If you are happy to agitate the fallout remover all will remove the fallout.

If you want a localised product the iron cleanse has the most cling and little to no run off.

If you want most removal without agitation then its the Korrosol or Iron-X.

I have taken pictures also and i will look to post these up also, as i say i have done a lot of testing on real world vehicles and have masses of pictures but its irrelevant to post stacks and stacks and have my bandwidth taken up and then you dont get to see any pictures. I will have to decide what to put up.

A Huge thank you to the Companies That shipped there products for testing all willing to allow a joe public honest test of there products.

I salute you all....:wave: Thank You.

Product Pricing....

Im taking this as the average price as even the manufacturer may have a special offer on so just shop around people, Prices do vary.

OCD Iron Cleanse... 500ml... £11.95... 2lt... £34.95. http://www.orchard-autocare.com/PBSCCatalog.asp?ItmID=11419133

CarPro UK Iron-X... 500ml... £10.99... 4lt... £58.00. http://www.carpro.uk.com/wash-decontamination/ Not included the 1lt refill as this is pretty much done with i think until new packaging comes out.

Obsession Wax Renegade... 500ml... £9.99... 1lt... £14.99. http://www.obsessionwax.com/exterior-cleaning/

Angel Wax Revelation... 500ml... £7.95... 1lt... £9.95... 5lt... £39.95. http://www.angelwax.co.uk/?wpsc-product=revelation-fallout-remover

AutoBrite Direct Purple Rain V2... 500ml... £10.00... 1lt... £18.00... 5lt... £56.00. http://www.autobritedirect.co.uk/index.php/purple-rain-2-0-iron-decontamination-remover.html

Bilt Hamber Korrosol... 1lt... £12.95... 5lt... £52.94. http://www.bilthamber.com/korrosol

Autosmart Fallout Remover... 5lt... £19.99. http://www.elitecarcare.co.uk/autosmart-fallout-remover-5-litres.php?cPath=82

In this instance this is taken from Elite car care only because the majority of this will be sold through Autosmart Franchises and as they are self employed they set there own pricing so you may well get cheaper from a Autosmart franchise.

*


----------



## potter88 (Apr 12, 2014)

Excellent post cheers mate


----------



## SystemClenz (Oct 31, 2008)

CarChem Revolt is my current go to iron remover / wheel cleaner.


----------



## Goodfella36 (Jul 21, 2009)

I would have to go with envy or blit hamber


----------



## jack-c (Oct 21, 2012)

Korrosol for me. Great product and good value for money.


----------



## Carshine (Nov 11, 2009)

Iron-X, with Korrosol on a good second place.


----------



## jd1982 (Jul 24, 2011)

CarChem Revolt is the best iv used so far. It used to be purple rain but after what iv seen it do especially on my wifes wheels on the corsa..... Good god thats good s**t!

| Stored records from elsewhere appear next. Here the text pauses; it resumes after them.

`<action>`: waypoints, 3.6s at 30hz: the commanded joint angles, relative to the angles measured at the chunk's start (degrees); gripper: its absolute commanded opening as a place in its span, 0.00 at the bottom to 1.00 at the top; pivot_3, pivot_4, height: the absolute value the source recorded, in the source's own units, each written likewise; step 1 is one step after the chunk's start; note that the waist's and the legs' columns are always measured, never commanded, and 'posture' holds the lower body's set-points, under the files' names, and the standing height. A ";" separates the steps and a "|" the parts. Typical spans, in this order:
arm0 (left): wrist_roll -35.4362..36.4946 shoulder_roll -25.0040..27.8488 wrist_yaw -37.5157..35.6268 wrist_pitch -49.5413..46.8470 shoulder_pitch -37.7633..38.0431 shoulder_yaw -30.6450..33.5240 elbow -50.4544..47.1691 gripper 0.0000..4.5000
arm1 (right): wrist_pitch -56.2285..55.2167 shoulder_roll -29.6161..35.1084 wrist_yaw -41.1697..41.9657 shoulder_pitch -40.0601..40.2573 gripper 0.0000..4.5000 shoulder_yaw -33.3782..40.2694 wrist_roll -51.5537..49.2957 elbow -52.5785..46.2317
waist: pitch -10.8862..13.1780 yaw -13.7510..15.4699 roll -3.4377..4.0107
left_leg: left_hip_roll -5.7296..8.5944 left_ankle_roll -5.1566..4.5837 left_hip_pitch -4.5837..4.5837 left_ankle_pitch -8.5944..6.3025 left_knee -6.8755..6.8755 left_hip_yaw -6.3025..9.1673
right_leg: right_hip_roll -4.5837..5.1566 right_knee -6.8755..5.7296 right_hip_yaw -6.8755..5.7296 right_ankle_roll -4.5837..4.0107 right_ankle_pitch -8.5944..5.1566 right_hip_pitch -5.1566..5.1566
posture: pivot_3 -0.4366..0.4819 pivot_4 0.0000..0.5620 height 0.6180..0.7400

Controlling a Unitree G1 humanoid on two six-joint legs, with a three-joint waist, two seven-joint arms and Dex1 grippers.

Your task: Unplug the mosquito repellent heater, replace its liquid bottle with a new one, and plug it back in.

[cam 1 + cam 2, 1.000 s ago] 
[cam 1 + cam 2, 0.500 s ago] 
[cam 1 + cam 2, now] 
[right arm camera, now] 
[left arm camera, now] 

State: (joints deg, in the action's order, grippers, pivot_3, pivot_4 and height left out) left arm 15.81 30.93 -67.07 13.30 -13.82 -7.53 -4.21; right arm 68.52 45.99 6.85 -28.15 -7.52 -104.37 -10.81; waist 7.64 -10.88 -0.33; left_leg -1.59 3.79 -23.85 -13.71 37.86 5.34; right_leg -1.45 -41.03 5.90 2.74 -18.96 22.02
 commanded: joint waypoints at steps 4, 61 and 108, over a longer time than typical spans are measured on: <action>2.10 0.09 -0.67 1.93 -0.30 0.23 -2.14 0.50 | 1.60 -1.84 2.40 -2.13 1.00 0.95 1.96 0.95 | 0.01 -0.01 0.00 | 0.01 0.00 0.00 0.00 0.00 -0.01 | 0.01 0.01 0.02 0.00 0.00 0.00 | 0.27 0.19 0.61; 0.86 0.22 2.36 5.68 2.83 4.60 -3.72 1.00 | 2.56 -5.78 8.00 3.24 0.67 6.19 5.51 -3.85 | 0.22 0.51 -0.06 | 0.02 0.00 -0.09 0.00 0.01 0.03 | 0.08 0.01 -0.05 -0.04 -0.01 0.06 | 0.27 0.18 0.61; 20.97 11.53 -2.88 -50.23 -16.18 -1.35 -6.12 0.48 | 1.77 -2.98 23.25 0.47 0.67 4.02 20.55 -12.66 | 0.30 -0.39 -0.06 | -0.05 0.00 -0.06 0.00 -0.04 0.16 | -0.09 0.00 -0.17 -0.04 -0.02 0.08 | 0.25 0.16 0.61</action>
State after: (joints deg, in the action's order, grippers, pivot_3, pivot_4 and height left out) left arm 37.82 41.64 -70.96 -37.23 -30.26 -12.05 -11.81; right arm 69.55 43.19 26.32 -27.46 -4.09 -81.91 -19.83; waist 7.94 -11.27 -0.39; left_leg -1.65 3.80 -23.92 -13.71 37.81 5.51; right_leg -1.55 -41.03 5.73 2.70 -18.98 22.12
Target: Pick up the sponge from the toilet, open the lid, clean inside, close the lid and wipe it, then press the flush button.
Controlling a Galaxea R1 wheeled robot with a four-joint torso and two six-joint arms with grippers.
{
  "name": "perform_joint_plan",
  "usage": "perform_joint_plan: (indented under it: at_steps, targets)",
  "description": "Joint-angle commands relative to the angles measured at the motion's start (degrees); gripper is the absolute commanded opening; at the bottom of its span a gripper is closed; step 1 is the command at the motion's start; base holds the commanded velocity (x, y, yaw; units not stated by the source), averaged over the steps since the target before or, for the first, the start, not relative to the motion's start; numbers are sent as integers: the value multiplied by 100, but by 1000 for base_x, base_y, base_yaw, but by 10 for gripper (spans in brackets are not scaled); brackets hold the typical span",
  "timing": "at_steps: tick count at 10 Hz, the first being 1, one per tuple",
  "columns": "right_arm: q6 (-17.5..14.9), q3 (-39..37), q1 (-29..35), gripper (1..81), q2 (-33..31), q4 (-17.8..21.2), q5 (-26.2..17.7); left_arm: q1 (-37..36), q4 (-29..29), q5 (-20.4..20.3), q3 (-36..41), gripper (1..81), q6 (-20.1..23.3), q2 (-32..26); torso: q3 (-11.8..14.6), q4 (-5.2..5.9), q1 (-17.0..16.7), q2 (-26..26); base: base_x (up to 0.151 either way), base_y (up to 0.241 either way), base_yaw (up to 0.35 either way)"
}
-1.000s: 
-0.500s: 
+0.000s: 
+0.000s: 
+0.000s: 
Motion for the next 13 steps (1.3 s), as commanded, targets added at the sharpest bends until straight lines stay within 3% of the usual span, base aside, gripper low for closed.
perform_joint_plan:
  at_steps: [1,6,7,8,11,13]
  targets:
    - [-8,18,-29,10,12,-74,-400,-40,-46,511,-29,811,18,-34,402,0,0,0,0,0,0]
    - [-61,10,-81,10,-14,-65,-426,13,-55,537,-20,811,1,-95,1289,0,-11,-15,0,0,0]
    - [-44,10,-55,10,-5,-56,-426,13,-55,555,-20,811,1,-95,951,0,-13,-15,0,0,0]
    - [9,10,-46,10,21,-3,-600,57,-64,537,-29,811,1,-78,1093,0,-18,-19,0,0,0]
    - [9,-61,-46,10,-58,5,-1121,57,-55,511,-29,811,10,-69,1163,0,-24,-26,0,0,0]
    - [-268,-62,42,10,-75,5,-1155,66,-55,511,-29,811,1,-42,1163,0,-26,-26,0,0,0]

Got 1 ltr off a trader for £13-£15. Cant grumble with that price.


----------



## Dougnorwich (Jun 27, 2014)

Iron x for me


----------



## IanG (Nov 21, 2007)

Car Chem revolt for me


----------



## great gonzo (Nov 4, 2010)

Korrosol for the win. 
Gonz.


----------



## -Raven- (Aug 26, 2010)

potter88 said:


> I'm looking to get some iron remover
> 
> Just wondered what's best as I believe there's Iron X, AF Iron Out and a Dodo Juice one too


Iron remover or wheel cleaner?

Most of these iron removers don't clean good at all.

TacSystem Iron Zero (and in all its rebottled forms) is an awesome iron remover, but Sonax Full Effect cleans wheels much better and you still get bleeding effect if that's your thing.


----------



## burhaan (Jul 6, 2014)

i tried the dodo one which i thought was very good


----------



## ronwash (Mar 26, 2011)

Bilt Hamber Korrosol is very very good and even smell nice..


----------



## great gonzo (Nov 4, 2010)

Brandz said:


> i tried the dodo one which i thought was very good


As a wheel cleaner it's great and I love it but for the paint work I always go to the Korrosol. 
Gonz.


----------



## RedCloudMC (Jul 19, 2008)

Angelwax revelation for me or even one that no one has mentioned yet...Britemax Ironmax

Cheers :thumb:


----------



## Jord (Apr 3, 2012)

Iron X & Car Chem Revolt for me, tried many others and none have impressed me like these two.


----------